Task directions. Keep the images out while you retype all of the data exactly.

Data segment.

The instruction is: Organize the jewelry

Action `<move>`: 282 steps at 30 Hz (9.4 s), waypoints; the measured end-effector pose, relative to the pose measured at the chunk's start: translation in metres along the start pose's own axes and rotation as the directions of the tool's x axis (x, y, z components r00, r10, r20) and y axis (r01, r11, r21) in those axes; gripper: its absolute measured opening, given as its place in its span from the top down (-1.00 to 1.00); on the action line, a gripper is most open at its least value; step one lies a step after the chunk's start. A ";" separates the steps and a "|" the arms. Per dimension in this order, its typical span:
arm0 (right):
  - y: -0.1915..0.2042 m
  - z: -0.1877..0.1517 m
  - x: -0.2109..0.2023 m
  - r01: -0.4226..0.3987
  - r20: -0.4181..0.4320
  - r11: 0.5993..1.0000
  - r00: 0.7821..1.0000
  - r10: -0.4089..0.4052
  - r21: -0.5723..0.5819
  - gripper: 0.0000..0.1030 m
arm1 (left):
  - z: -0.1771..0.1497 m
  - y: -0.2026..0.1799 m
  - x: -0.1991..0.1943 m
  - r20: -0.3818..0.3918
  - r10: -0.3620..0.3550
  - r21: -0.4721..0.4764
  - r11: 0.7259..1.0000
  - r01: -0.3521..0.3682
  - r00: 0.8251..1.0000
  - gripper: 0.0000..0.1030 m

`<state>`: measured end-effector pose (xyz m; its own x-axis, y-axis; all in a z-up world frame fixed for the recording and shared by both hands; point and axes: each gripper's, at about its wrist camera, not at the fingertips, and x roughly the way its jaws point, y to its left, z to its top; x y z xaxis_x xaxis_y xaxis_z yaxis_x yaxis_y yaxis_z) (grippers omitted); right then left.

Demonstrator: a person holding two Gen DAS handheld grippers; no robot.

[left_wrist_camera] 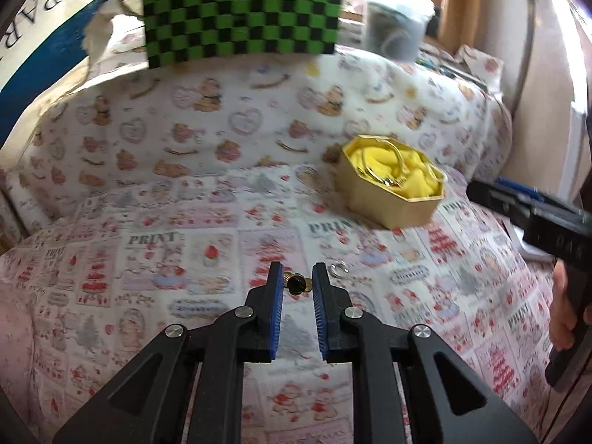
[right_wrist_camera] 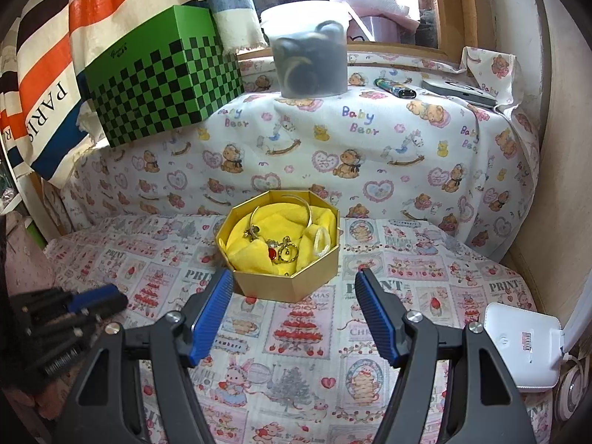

Response for this exercise.
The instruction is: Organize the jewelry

Action `<move>`: 282 steps at 30 Hz (9.4 s), waypoints; the measured end-effector pose, relative to the pose measured at the chunk's start: translation in metres along the start pose's own axes and rotation as the directions of the tool's x axis (x, y, z components r00, r10, r20) and y axis (r01, r11, r21) in those axes; gripper: its absolute measured opening, given as its place in its span from the top down (-1.00 to 1.00); on the action line, a gripper is most open at its least value; step one lies a step after the chunk's start. A ";" separates the steps and a "|" the arms. Per dimension in this order, its typical span:
arm0 (right):
  - y: -0.1915..0.2042 m
  - z: -0.1877..0.1517 m
  - x: -0.2109..0.2023 m
  - r01: -0.4226..0.3987
  - r20: -0.4181..0.4320
  - r11: 0.5993..1.0000
  - r00: 0.7821..1.0000
  - r10: -0.4089..0.4052
  - r21: -0.5723..0.5819
  - gripper: 0.0000..0.1030 m
arm1 (left):
  - z: -0.1771..0.1497 m
  - y: -0.2026..0.1799 m
  - x: -0.1991..0.1943 m
  - r20: -0.3818..0.3918
  - r10: -0.3620..0.3550
  - r21: -0.4721..0.4764
  - r11: 0.7259..1.0000
  - r01: -0.3521..0.3682
  - r00: 0.8251..1.0000
  - gripper: 0.0000..0.1030 m

`<state>`: measured end-effector pose (xyz m; its own x-axis, y-axis; all in a z-up world frame fixed for the recording and shared by both hands; point and axes: each gripper's, at about its wrist camera, not at the fingertips, and x roughly the way its jaws point, y to its left, z to its top; x y z xaxis_x xaxis_y xaxis_z yaxis_x yaxis_y yaxis_z) (grippers omitted); right then left.

Demonstrator: a person holding two Gen DAS handheld grippers; no robot.

[left_wrist_camera] 
[right_wrist_camera] 

That concludes the answer to this exercise.